I know why I value academic publishers – because if you go through my many papers, the ones that are smartest (smarter then me really) are the ones that have had good editing and reviewing. As a computer scientist, that's only a fraction of my output, so I can compare those articles to the ones with just quick reviews and no edits. I'm glad to have a wide portfolio of publishing options, but I totally see where the value lies in the academic publishers, and I can see the loss our society will suffer if they are driven out of the system.
Update to two fantastic blogposts on this topic.
-
November 2014, EcoEvo Evo Eco tells us in How to be a reviewer/editor
Having now worked with several open access journals, however, it is very clear that the entire goal is to make money.
- Actually this is a talk with data: The costs for going gold in The Netherlands.

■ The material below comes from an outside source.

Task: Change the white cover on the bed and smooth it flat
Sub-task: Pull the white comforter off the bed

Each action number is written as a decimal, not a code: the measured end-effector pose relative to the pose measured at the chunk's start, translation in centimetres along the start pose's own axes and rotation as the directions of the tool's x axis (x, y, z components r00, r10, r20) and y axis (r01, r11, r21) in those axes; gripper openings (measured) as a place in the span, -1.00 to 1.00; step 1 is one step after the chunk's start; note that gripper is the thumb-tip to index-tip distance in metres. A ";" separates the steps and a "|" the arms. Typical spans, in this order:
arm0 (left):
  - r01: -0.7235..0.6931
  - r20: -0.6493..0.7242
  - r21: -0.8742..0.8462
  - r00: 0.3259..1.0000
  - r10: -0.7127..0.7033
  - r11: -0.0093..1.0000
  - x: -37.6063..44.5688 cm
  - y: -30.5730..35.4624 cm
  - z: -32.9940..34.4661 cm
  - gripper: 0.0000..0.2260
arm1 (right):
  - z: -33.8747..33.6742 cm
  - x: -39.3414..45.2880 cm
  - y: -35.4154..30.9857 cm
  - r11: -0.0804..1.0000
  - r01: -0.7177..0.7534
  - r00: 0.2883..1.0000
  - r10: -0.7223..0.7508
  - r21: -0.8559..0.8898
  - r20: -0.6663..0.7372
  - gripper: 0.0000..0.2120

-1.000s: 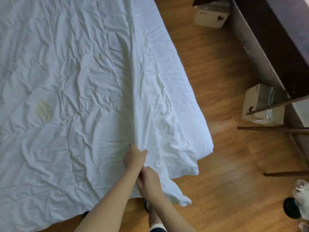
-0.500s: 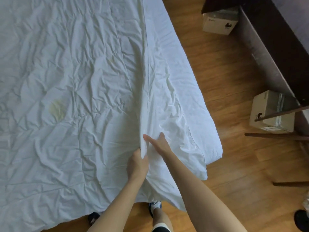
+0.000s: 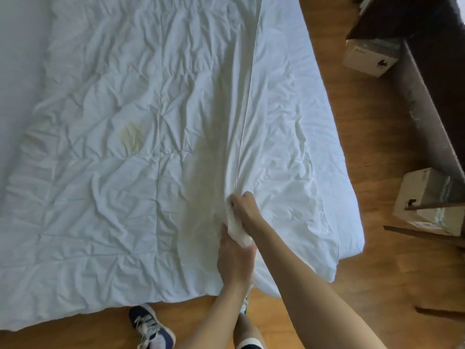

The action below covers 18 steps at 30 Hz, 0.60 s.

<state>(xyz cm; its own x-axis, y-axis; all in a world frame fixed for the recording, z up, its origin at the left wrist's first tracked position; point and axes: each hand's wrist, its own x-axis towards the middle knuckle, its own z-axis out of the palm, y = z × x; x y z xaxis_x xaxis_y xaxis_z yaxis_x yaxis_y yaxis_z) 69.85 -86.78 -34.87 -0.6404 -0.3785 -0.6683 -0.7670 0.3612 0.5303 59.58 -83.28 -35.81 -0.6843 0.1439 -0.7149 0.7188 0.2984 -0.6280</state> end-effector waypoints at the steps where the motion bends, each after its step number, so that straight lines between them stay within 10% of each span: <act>1: 0.039 -0.057 -0.048 0.997 -0.041 0.998 -0.2 0.0 -1.1 -0.52 | 0.9 -1.3 -1.0 1.000 0.000 1.000 -0.001 0.022 0.024 -0.82; 10: -0.135 -0.191 -0.169 0.976 0.102 0.976 -2.3 -4.1 -21.7 -0.83 | 14.6 -13.0 -9.2 0.962 -0.079 0.990 0.106 0.262 -0.092 -0.80; 18: -0.158 -0.145 -0.063 0.978 0.148 0.985 -4.2 -12.6 -43.3 -0.73 | 31.2 -26.7 -15.6 0.997 0.054 0.997 -0.051 0.050 -0.055 -0.48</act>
<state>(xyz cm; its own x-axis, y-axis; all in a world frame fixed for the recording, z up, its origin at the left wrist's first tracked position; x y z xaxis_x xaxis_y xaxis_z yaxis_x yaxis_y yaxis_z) 80.44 -126.66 -16.12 -0.7458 -0.4407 -0.4996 -0.6570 0.3622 0.6612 70.44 -121.26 -16.55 -0.7260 0.1796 -0.6638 0.6859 0.2581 -0.6803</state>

Guess what, it's huge, and universities and science councils are the ones paying – and therefore the public, because less is getting published.
Comments
Useful doesn't mean "maximally useful". The current system is clearly suboptimal. I don't know anyone with the values you imply above. I know many who want to see a better use of taxpayer money than giving it to profit making corporations to restrict access to readers of my their work. Try out publishing.mathforge.org for interesting discussions.
Peer review costs nothing. This is not what drives the cost of academic publishing.